ISE, Japan (Kyodo) -- Prime Minister Shinzo Abe said Wednesday his administration will proceed with "new nation-building" in 2017 as Japan marks the 70th anniversary of its post-World War II Constitution, a document he has long sought to revise.

"Now is the time to look to the future, in anticipation of the next 70 years, and proceed with new nation-building," Abe said at a New Year press conference in Ise in Mie Prefecture, central Japan, after visiting the Ise Grand Shrine in the city earlier in the day.

"We, who are living today, must learn from our predecessors of 70 years ago who built postwar (Japan), face our challenges head-on and fulfill our responsibilities for the future," Abe said.

Revising the war-renouncing Constitution, which was introduced while Japan was still under postwar occupation by the United States and has remained unaltered since, has been a long-standing goal both of Abe and the Liberal Democratic Party he leads.

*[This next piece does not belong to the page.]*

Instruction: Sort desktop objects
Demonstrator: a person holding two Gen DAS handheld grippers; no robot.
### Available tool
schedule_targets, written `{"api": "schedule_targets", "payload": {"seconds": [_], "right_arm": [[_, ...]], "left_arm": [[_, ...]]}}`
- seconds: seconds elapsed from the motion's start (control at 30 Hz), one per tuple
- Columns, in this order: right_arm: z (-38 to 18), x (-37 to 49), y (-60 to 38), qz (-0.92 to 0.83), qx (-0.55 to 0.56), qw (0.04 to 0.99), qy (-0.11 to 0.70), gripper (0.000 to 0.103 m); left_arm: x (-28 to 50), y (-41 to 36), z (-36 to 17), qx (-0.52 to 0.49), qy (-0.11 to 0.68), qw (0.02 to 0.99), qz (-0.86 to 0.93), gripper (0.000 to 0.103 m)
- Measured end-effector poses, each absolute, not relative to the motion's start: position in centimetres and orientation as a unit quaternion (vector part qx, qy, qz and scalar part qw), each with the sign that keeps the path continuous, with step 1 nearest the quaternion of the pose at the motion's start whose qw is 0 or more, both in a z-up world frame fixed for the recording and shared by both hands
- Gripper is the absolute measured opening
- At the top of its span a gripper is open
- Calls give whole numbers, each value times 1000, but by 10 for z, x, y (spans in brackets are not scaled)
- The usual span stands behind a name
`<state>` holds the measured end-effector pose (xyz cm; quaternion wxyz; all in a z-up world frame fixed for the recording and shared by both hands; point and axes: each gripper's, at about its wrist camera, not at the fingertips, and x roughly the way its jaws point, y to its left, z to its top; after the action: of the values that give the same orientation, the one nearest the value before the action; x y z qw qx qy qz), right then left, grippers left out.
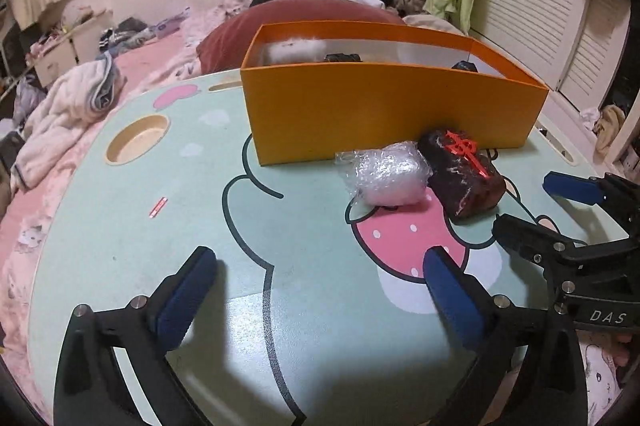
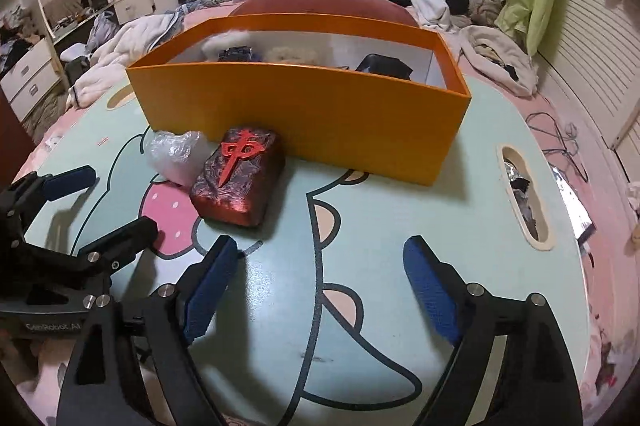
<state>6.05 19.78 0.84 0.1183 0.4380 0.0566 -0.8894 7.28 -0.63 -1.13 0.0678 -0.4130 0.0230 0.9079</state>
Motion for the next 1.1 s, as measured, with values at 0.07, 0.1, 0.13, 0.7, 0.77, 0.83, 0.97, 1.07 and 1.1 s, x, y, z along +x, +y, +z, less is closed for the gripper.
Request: {"api": "schedule_targets", "payload": {"seconds": [0.07,0.1,0.13,0.7,0.77,0.83,0.97,1.07,1.1], "right_arm": [[8,60,200,-890,437,117,57,86],[10,61,200,-890,437,117,57,86],[10,61,199,-890,437,117,57,87],[11,62,201,-890,436,117,58,87],[11,63,201,-890,436,117,58,87],[11,63,200,-890,436,117,58,87],[11,64,200,-890,436,117,58,87],[11,64,200,-890,436,117,58,87],[11,64,200,-891,436,117,58,87]], "left_arm": [[74,-7,-11,-411,22,68,909,103],[73,-7,-11,-411,23,68,909,103],[73,-7,-11,-411,23,69,909,103],[71,-6,-10,-411,23,69,909,103],[71,-6,-10,-411,22,69,909,103],[71,-6,-9,-411,23,69,909,103],[71,-6,-9,-411,22,69,909,103],[71,-6,-9,-411,22,69,909,103],[71,-6,-9,-411,22,69,909,103]]}}
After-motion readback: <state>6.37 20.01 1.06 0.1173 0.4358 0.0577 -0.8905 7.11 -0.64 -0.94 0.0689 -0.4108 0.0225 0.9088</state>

Gains by the LDP and likeminded lawmakers in last year's upper house election pushed them past a legal hurdle required to formally consider a constitutional amendment.

Hinting at a more self-reliant Japan, Abe said "our future is not something we are given by (other) people."

"We, the Japanese people, will carve it out with our own hands -- now is the time when the grit (to do so) is needed" he said.

Abe also said his administration will "keep putting the highest priority on the economy this year," continuing to work to pull Japan out of deflation that has dominated the past two decades.

Abe said the next ordinary Diet session will convene Jan. 20 and will be aimed at "opening up (Japan's) future."

The premier said he is "not thinking at all of dissolving" the House of Representatives for a snap election, which he has the sole discretion to do at any time.

With a government panel continuing to debate possible responses to Emperor Akihito's apparent wish to abdicate, Abe reiterated that the issue is "an extremely serious matter and must not be turned into political fodder."

Noting that 2017 is the Year of the Rooster in the Chinese zodiac, Abe said he will continue to advance "proactive diplomacy, looking across the globe with a bird's-eye view, this year."

Last month, Abe hosted Russian President Vladimir Putin for a summit in Japan. Sources have said Abe and U.S. President-elect Donald Trump may be planning a meeting in the United States at the end of this month, shortly after Trump's inauguration.